The directory `models` should contain the pretrained model `chemical_image_classifier_resnet50.pth` for chemical image classification.

## Usage Web Service for Chemical Image Classification

### 1. Start the Flask web server in production mode
Run in command line from the directory ChemIC:
```bash
gunicorn -w 1 -b 127.0.0.1:5000 --timeout 3600 chemic.app:app
```
- -w 1: Specifies the number of worker processes. In this case, only one worker is used.
  Adjust this value based on your server's capabilities.
- -b 127.0.0.1:5000: Binds the application to the specified address and port. Change
  the address and port as needed.
- --timeout 3600: Sets the maximum allowed request processing time in seconds.
  Adjust this value based on your application's needs.

## 2. Classify Image with client.py module
```bash
 python chemic/client.py --image_path /path/to/images --export_dir /path/to/export
```
OR 
```bash
 python chemic/client.py  --image_data <base64_encoded_string> --export_dir /path/to/export
```
- **--image_path** is the path to the image file or directory with images for classification.
- **--image_data** is the base64 encoded image data.
- **--export_dir** is the export directory for the results.

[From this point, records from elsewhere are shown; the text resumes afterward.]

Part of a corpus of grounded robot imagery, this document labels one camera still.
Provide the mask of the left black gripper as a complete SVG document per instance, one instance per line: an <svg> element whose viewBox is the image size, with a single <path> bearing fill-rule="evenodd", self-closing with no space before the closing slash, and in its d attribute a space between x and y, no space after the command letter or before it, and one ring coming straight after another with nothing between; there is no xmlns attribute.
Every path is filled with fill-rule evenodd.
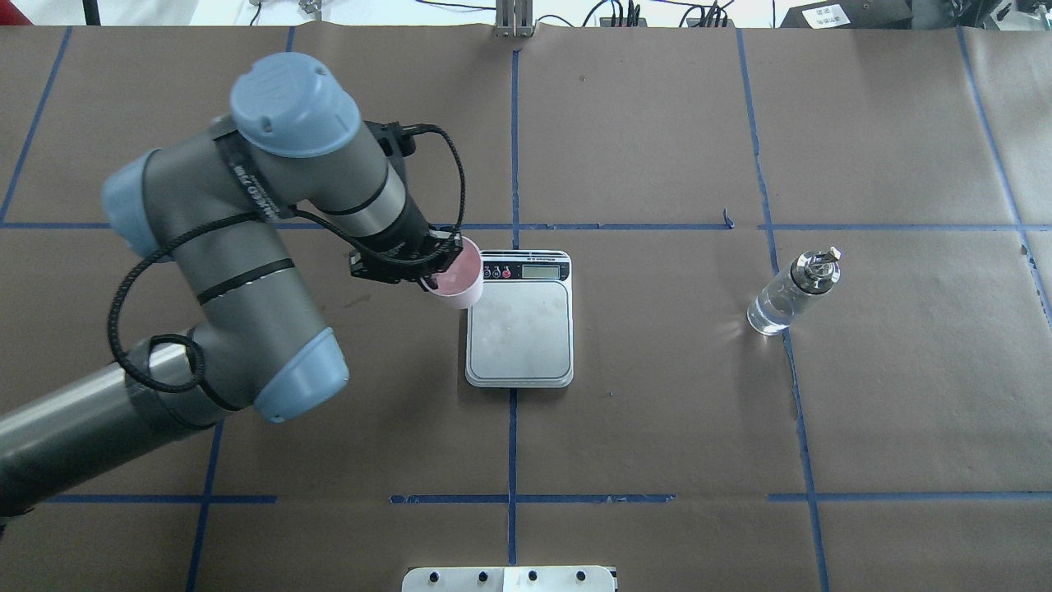
<svg viewBox="0 0 1052 592"><path fill-rule="evenodd" d="M398 241L382 247L379 241L352 240L348 256L350 275L381 284L418 284L424 291L440 288L433 274L445 272L461 252L463 234L454 229L428 229L420 243Z"/></svg>

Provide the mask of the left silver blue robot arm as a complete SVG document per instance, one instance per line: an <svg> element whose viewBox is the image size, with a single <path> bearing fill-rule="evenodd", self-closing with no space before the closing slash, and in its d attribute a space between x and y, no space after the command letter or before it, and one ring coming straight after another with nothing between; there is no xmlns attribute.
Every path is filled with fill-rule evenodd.
<svg viewBox="0 0 1052 592"><path fill-rule="evenodd" d="M307 219L352 247L361 280L434 285L461 254L462 220L428 224L404 157L434 124L365 121L330 70L275 53L232 84L206 132L151 150L103 185L113 231L139 256L113 295L107 368L2 419L2 520L240 409L272 423L342 391L349 370L277 233ZM203 322L124 348L120 314L155 263L177 263Z"/></svg>

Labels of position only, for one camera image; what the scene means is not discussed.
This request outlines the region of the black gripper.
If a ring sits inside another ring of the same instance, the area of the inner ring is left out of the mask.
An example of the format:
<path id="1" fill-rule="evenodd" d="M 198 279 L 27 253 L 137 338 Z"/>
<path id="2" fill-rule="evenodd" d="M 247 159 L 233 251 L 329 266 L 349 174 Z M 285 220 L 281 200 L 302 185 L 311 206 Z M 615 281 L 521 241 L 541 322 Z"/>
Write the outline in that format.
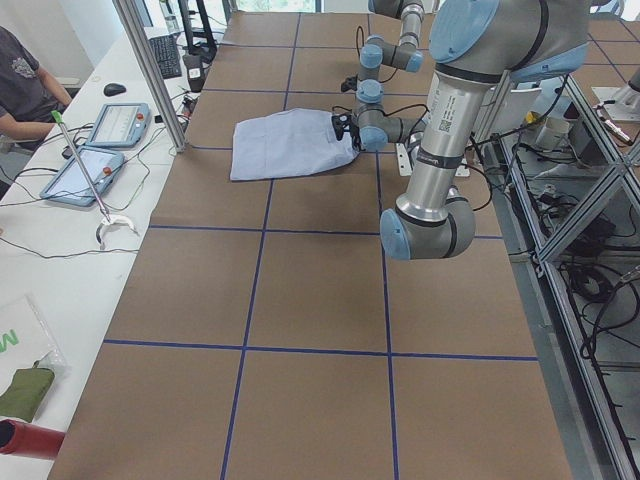
<path id="1" fill-rule="evenodd" d="M 351 125 L 348 129 L 349 135 L 351 137 L 352 147 L 355 151 L 362 151 L 362 143 L 360 137 L 359 128 L 356 125 Z"/>

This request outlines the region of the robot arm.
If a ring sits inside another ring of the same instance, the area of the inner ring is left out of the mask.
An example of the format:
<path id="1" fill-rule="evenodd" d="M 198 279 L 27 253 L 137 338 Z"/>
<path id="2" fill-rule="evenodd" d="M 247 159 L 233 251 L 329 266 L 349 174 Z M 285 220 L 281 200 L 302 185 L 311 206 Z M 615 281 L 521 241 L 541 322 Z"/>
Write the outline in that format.
<path id="1" fill-rule="evenodd" d="M 486 92 L 508 73 L 517 83 L 554 78 L 579 68 L 587 53 L 588 1 L 447 1 L 430 29 L 435 62 L 422 120 L 382 111 L 379 69 L 416 72 L 425 10 L 420 1 L 372 1 L 370 11 L 401 21 L 392 45 L 367 38 L 355 79 L 353 141 L 365 151 L 422 136 L 405 193 L 380 218 L 386 254 L 397 260 L 454 257 L 475 235 L 474 213 L 454 185 Z"/>
<path id="2" fill-rule="evenodd" d="M 359 71 L 356 89 L 364 81 L 379 82 L 381 66 L 416 73 L 424 63 L 420 51 L 421 29 L 426 11 L 419 0 L 369 1 L 371 13 L 401 22 L 400 36 L 396 43 L 387 42 L 382 36 L 370 35 L 359 53 Z"/>

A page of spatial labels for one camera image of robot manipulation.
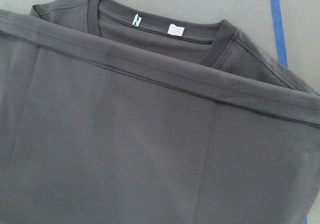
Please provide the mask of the dark brown t-shirt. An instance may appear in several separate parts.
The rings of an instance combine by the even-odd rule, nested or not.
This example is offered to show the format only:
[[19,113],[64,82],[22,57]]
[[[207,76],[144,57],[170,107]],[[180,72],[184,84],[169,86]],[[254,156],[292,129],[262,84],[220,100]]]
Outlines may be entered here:
[[303,223],[320,97],[226,20],[0,13],[1,223]]

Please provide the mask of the blue tape grid lines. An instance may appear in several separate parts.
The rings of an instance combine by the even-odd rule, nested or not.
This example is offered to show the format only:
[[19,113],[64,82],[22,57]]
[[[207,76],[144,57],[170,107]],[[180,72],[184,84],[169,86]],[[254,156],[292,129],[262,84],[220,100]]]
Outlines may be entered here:
[[280,0],[270,0],[272,24],[275,36],[275,46],[278,61],[288,67],[286,41],[282,22],[282,12]]

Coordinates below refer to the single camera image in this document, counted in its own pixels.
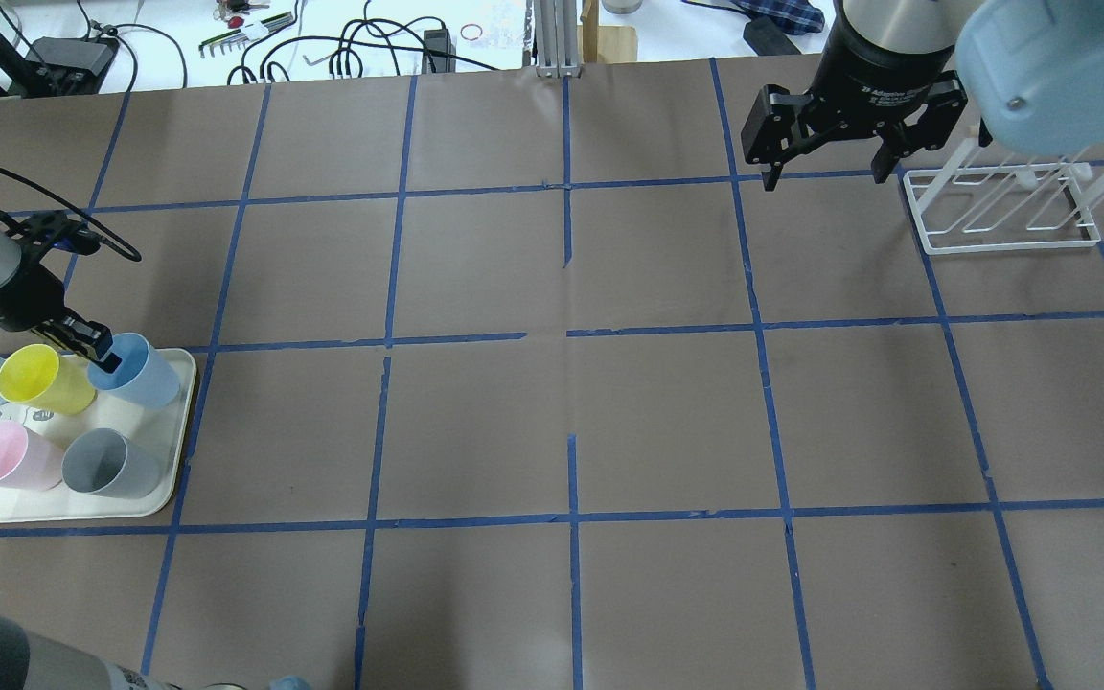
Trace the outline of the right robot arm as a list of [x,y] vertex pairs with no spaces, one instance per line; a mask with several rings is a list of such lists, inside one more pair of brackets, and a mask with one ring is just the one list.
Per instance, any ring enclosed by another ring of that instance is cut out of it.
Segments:
[[968,104],[1017,153],[1104,144],[1104,1],[838,1],[811,86],[758,92],[742,156],[767,191],[825,144],[868,140],[875,182],[945,146]]

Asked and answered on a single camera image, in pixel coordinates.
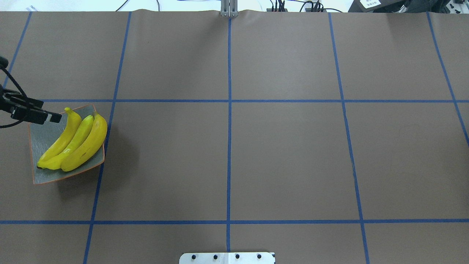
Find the yellow banana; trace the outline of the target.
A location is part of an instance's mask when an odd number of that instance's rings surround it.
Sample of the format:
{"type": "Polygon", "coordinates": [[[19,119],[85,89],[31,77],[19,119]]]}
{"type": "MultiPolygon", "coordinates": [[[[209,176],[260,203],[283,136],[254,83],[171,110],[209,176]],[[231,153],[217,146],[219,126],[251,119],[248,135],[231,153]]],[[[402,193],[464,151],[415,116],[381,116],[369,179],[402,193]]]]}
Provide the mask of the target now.
{"type": "Polygon", "coordinates": [[[92,114],[92,129],[82,144],[60,164],[60,169],[70,172],[86,163],[102,147],[107,136],[107,121],[98,112],[92,114]]]}
{"type": "Polygon", "coordinates": [[[64,150],[72,141],[82,122],[81,116],[74,112],[70,107],[66,107],[64,110],[67,114],[66,127],[57,140],[46,150],[46,152],[44,152],[44,154],[42,154],[36,165],[38,168],[60,168],[60,164],[65,158],[64,150]]]}
{"type": "Polygon", "coordinates": [[[92,125],[94,122],[94,117],[92,115],[88,115],[82,120],[80,126],[77,129],[72,140],[69,142],[67,147],[55,157],[47,161],[39,161],[37,167],[41,169],[60,169],[62,162],[72,154],[75,150],[77,150],[87,139],[89,133],[92,130],[92,125]]]}

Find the grey square plate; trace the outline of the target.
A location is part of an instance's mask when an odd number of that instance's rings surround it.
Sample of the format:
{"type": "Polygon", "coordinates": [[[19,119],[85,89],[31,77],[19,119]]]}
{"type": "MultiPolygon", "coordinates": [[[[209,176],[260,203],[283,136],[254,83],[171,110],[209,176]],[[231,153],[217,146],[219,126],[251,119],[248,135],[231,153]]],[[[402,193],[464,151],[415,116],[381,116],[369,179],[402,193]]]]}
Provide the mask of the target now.
{"type": "Polygon", "coordinates": [[[104,163],[104,145],[84,164],[70,172],[63,172],[60,169],[40,169],[37,162],[40,156],[57,140],[66,127],[67,114],[65,110],[60,112],[62,118],[60,122],[50,122],[46,120],[44,124],[28,124],[30,160],[32,171],[32,182],[35,185],[57,182],[72,176],[88,172],[104,163]]]}

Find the black label printer box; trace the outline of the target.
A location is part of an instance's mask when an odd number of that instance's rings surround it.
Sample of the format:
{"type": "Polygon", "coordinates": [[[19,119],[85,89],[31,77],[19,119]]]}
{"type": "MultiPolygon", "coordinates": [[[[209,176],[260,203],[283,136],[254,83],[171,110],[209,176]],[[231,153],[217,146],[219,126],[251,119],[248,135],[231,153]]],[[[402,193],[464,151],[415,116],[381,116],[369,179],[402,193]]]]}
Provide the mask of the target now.
{"type": "Polygon", "coordinates": [[[349,13],[403,13],[410,0],[354,0],[349,13]]]}

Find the aluminium frame post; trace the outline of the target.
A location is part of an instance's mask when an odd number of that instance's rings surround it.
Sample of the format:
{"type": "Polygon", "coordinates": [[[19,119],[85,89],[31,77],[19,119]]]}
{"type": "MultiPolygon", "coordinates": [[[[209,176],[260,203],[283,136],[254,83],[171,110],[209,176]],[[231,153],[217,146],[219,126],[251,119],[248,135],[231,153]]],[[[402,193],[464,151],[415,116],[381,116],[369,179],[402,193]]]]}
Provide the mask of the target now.
{"type": "Polygon", "coordinates": [[[238,0],[221,0],[221,17],[235,18],[238,14],[238,0]]]}

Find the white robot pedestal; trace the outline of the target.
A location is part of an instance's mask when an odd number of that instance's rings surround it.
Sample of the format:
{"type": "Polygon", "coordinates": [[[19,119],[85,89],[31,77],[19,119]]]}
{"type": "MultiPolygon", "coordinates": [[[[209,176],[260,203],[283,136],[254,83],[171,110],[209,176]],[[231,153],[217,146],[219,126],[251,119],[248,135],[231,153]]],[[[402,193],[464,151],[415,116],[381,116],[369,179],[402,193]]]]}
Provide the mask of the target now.
{"type": "Polygon", "coordinates": [[[271,252],[211,252],[184,253],[179,264],[275,264],[271,252]]]}

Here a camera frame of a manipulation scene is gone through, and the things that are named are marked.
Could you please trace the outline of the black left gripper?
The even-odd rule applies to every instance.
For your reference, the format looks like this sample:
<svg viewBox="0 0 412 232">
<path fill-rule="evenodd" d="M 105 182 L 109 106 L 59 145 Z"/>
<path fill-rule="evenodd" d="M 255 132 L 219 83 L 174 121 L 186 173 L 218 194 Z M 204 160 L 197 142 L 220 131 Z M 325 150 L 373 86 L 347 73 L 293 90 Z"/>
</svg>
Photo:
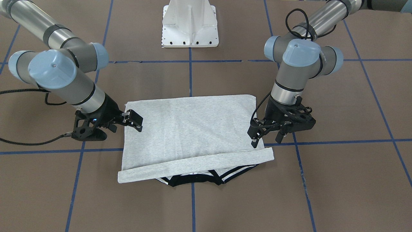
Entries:
<svg viewBox="0 0 412 232">
<path fill-rule="evenodd" d="M 284 137 L 293 132 L 306 131 L 314 127 L 316 120 L 312 117 L 311 107 L 305 107 L 302 104 L 303 98 L 297 96 L 296 103 L 293 105 L 284 105 L 275 101 L 272 96 L 266 96 L 268 99 L 265 109 L 265 116 L 259 120 L 254 115 L 264 101 L 261 101 L 252 114 L 248 135 L 251 138 L 251 145 L 257 148 L 259 140 L 266 134 L 277 131 L 276 143 L 282 143 Z"/>
</svg>

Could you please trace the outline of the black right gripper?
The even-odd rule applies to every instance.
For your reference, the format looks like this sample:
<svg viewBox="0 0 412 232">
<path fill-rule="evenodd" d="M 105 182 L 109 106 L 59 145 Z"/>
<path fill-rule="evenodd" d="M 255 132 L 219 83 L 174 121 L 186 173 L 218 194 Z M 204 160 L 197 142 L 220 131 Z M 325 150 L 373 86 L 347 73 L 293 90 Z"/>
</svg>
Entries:
<svg viewBox="0 0 412 232">
<path fill-rule="evenodd" d="M 103 104 L 92 113 L 82 113 L 80 110 L 75 112 L 71 138 L 78 141 L 104 141 L 107 134 L 100 128 L 107 128 L 113 133 L 116 132 L 118 125 L 129 126 L 141 132 L 143 127 L 143 117 L 134 110 L 127 110 L 125 118 L 122 116 L 118 104 L 107 94 Z"/>
</svg>

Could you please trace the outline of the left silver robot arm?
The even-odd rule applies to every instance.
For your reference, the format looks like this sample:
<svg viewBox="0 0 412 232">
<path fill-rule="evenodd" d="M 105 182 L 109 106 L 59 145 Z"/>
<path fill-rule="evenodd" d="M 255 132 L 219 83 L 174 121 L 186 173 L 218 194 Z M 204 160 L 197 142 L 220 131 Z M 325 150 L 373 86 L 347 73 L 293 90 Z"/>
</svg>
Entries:
<svg viewBox="0 0 412 232">
<path fill-rule="evenodd" d="M 288 25 L 284 36 L 272 36 L 264 45 L 264 55 L 280 65 L 268 100 L 263 119 L 251 117 L 248 135 L 253 148 L 266 134 L 276 131 L 275 141 L 293 132 L 310 130 L 316 120 L 312 108 L 302 104 L 303 90 L 307 81 L 322 75 L 337 72 L 343 65 L 340 49 L 320 47 L 315 41 L 334 31 L 336 25 L 360 9 L 411 13 L 410 0 L 328 0 L 311 16 L 300 8 L 305 20 L 294 27 Z"/>
</svg>

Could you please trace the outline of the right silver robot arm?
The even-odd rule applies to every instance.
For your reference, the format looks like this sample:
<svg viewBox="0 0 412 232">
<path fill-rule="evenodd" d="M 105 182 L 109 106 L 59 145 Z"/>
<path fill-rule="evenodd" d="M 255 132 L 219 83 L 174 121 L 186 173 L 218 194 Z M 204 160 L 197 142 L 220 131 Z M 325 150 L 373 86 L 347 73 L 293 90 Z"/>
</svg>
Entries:
<svg viewBox="0 0 412 232">
<path fill-rule="evenodd" d="M 86 43 L 30 0 L 2 0 L 1 15 L 12 19 L 43 41 L 48 50 L 18 51 L 8 62 L 9 71 L 33 91 L 53 93 L 75 109 L 72 132 L 58 136 L 78 141 L 103 141 L 101 128 L 116 132 L 117 125 L 142 131 L 143 118 L 134 110 L 121 111 L 117 103 L 86 73 L 109 63 L 100 43 Z"/>
</svg>

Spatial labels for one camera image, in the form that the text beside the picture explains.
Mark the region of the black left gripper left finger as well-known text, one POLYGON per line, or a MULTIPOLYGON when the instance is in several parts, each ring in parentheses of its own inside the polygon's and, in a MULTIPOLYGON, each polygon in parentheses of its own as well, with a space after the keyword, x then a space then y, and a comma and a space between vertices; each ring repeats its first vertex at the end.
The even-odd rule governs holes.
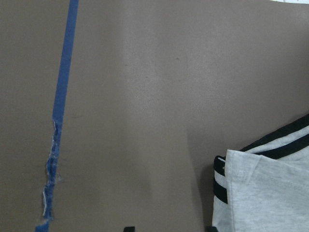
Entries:
POLYGON ((134 226, 128 226, 123 229, 123 232, 135 232, 134 226))

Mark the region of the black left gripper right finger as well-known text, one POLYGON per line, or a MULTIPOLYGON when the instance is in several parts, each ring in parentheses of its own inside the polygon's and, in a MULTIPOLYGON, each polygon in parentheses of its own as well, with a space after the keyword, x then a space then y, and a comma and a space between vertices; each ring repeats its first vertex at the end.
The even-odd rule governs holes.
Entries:
POLYGON ((214 226, 207 226, 206 232, 218 232, 217 228, 214 226))

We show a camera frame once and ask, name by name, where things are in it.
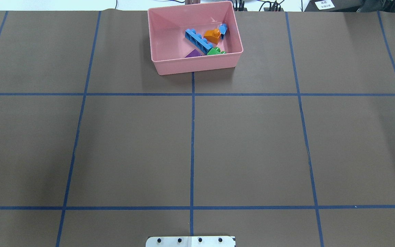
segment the blue building block
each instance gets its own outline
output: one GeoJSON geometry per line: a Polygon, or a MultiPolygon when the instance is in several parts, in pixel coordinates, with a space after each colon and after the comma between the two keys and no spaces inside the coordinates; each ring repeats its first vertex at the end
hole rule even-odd
{"type": "Polygon", "coordinates": [[[185,38],[196,45],[204,54],[207,54],[213,48],[213,44],[209,43],[205,38],[202,39],[202,35],[196,34],[194,29],[185,30],[185,38]]]}
{"type": "Polygon", "coordinates": [[[222,23],[219,27],[219,30],[220,30],[221,39],[224,39],[226,31],[228,31],[228,25],[225,23],[222,23]]]}

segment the pink plastic container
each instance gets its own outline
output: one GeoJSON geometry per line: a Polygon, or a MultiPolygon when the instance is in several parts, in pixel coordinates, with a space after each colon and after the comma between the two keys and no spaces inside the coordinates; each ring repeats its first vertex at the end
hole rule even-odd
{"type": "Polygon", "coordinates": [[[242,41],[230,1],[151,8],[149,16],[150,51],[160,75],[235,67],[243,53],[242,41]],[[228,25],[228,32],[217,45],[226,54],[185,58],[197,49],[185,38],[185,30],[205,31],[228,25]]]}

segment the gray table
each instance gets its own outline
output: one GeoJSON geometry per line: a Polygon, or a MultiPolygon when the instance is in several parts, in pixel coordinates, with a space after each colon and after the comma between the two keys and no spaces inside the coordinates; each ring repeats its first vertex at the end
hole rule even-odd
{"type": "Polygon", "coordinates": [[[0,12],[0,246],[395,246],[395,14],[236,17],[159,76],[146,12],[0,12]]]}

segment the white bracket
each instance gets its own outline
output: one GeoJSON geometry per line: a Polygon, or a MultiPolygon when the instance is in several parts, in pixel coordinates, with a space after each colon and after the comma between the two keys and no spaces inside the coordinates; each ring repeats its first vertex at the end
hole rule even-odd
{"type": "Polygon", "coordinates": [[[234,236],[150,237],[146,247],[236,247],[234,236]]]}

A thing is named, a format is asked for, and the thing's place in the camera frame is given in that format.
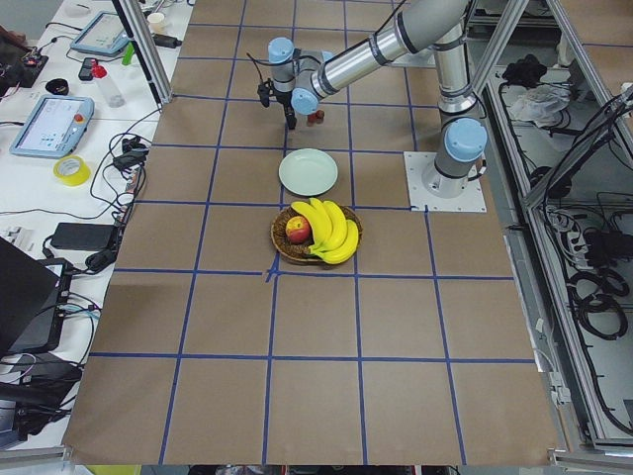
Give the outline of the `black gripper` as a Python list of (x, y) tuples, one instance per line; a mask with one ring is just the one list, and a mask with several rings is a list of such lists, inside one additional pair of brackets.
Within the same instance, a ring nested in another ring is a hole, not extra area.
[(263, 107), (269, 107), (271, 99), (275, 98), (275, 100), (284, 107), (284, 115), (288, 129), (294, 130), (296, 128), (297, 117), (291, 104), (292, 91), (281, 90), (272, 78), (268, 78), (259, 82), (257, 94)]

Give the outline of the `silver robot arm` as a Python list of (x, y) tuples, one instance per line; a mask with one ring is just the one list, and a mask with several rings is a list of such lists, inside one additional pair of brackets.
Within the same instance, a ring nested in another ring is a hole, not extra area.
[(271, 99), (281, 104), (286, 125), (293, 130), (297, 114), (314, 114), (325, 98), (383, 66), (429, 48), (439, 81), (442, 126), (472, 117), (477, 93), (464, 46), (468, 8), (467, 1), (414, 1), (404, 10), (394, 10), (366, 39), (337, 54), (299, 48), (288, 38), (275, 38), (268, 44), (266, 61), (252, 60), (257, 67), (271, 68), (272, 76), (259, 81), (259, 101), (265, 108)]

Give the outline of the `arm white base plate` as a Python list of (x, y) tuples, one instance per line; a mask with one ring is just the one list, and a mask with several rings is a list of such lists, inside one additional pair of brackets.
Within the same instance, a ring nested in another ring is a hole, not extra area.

## 3. Or use client for classification in your code
```python
from chemic.client import ChemClassifierClient

client = ChemClassifierClient(server_url='http://127.0.0.1:5000')
# Check the health of the server
health_status = client.healthcheck().get('status')
print(f"Health Status: {health_status}")

# Use image path or directory. Replace with the actual path to your image file
image_path = '<path to the image file or directory with images for classification>'
recognition_results = client.classify_image(image_path)

# OR use base64-encoded image data. Replace with your base64-encoded image data:
base64_data = b'iVBORw0KGgoAAAANSUhEUgA....'
recognition_results = client.classify_image(image_data=base64_data)

# Recognition results will be returned in the form of  a list of dictionaries
print(recognition_results)
[{'image_id': 'image_name_1.png',
  'predicted_label': 'single chemical structure',
  'program': 'ChemIC',
  'program_version': '1.2'},
 {'image_id': 'image_name_2.png',
  'predicted_label': 'multiple chemical structures',
  'program': 'ChemIC',
  'program_version': '1.2'},
  ...
]
```
## Jupyter Notebook
The `client_image_classifier.ipynb` Jupyter notebook in folder `notebooks` provides an easy-to-use interface for classifying images.
Follow the outlined steps to perform image classification.

## Author:
Dr. Aleksei Krasnov
a.krasnov@digital-science.com
OntoChem GmbH part of Digital Science

## Citation:
- A. Krasnov, S. Barnabas, T. Böhme, S. Boyer, L. Weber, Comparing software tools for optical chemical structure recognition, Digital Discovery (2024).	https://doi.org/10.1039/D3DD00228D
- L. Weber, A. Krasnov, S. Barnabas, T. Böhme, S. Boyer, Comparing Optical Chemical Structure Recognition Tools, ChemRxiv. (2023). https://doi.org/10.26434/chemrxiv-2023-d6kmg-v2

## License:
This project is licensed under the MIT - see the LICENSE.md file for details.